--- TASK TO COMPLETE ---
Give back all the data exactly as it was written.

--- GIVEN DATA ---
<<<<
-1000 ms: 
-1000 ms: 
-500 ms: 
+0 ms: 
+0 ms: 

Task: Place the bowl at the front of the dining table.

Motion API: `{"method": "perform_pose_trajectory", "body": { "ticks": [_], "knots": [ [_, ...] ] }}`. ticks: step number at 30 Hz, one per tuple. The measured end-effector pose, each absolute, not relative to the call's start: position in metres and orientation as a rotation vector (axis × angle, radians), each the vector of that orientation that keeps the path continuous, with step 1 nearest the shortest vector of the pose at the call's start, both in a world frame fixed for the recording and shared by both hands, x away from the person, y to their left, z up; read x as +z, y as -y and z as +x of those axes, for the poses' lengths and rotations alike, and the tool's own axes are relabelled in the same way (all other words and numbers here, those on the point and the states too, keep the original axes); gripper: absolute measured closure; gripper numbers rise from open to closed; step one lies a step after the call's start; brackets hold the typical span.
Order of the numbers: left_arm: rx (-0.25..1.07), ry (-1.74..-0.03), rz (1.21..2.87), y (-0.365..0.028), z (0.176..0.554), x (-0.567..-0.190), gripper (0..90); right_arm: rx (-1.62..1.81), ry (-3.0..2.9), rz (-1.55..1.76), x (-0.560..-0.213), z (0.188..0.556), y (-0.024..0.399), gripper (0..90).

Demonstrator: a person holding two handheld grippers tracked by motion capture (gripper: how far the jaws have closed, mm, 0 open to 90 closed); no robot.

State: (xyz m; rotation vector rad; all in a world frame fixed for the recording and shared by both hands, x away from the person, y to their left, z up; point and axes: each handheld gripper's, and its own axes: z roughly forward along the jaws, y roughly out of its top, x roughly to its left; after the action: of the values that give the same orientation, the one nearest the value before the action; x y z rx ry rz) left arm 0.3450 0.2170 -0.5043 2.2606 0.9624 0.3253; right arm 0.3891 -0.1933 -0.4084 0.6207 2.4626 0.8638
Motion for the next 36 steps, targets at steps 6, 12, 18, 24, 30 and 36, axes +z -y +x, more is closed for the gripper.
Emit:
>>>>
--- TASK ANSWER ---
-1000 ms: 
-1000 ms: 
-500 ms: 
+0 ms: 
+0 ms: 

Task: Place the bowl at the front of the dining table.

Motion API: `{"method": "perform_pose_trajectory", "body": { "ticks": [_], "knots": [ [_, ...] ] }}`. ticks: step number at 30 Hz, one per tuple. The measured end-effector pose, each absolute, not relative to the call's start: position in metres and orientation as a rotation vector (axis × angle, radians), each the vector of that orientation that keeps the path continuous, with step 1 nearest the shortest vector of the pose at the call's start, both in a world frame fixed for the recording and shared by both hands, x away from the person, y to their left, z up; read x as +z, y as -y and z as +x of those axes, for the poses' lengths and rotations alike, and the tool's own axes are relabelled in the same way (all other words and numbers here, those on the point and the states too, keep the original axes); gripper: absolute measured closure; gripper numbers rise from open to closed; step one lies a step after the call's start; brackets hold the typical span.
Order of the numbers: left_arm: rx (-0.25..1.07), ry (-1.74..-0.03), rz (1.21..2.87), y (-0.365..0.028), z (0.176..0.554), x (-0.567..-0.190), gripper (0..90); right_arm: rx (-1.62..1.81), ry (-3.0..2.9), rz (-1.55..1.76), x (-0.560..-0.213), z (0.188..0.556), y (-0.024..0.399), gripper (0..90).

Demonstrator: a person holding two handheld grippers tracked by motion capture (gripper: how far the jaws have closed, mm, 0 open to 90 closed); no robot.

State: (xyz m; rotation vector rad; all in a world frame fixed for the recording and shared by both hands, x away from the person, y to their left, z up; point and axes: each handheld gripper's, and its own axes: z roughly forward along the jaws, y roughly out of its top, x roughly to its left; after the action: of the values that give the same orientation, the one nearest the value before the action; x y z rx ry rz) left arm 0.3450 0.2170 -0.5043 2.2606 0.9624 0.3253; right arm 0.3891 -0.1933 -0.4084 0.6207 2.4626 0.8638
Motion for the next 36 steps, targets at steps 6, 12, 18, 24, 30 and 36, axes +z -y +x, more is closed for the gripper.
Emit:

There is no more to the output.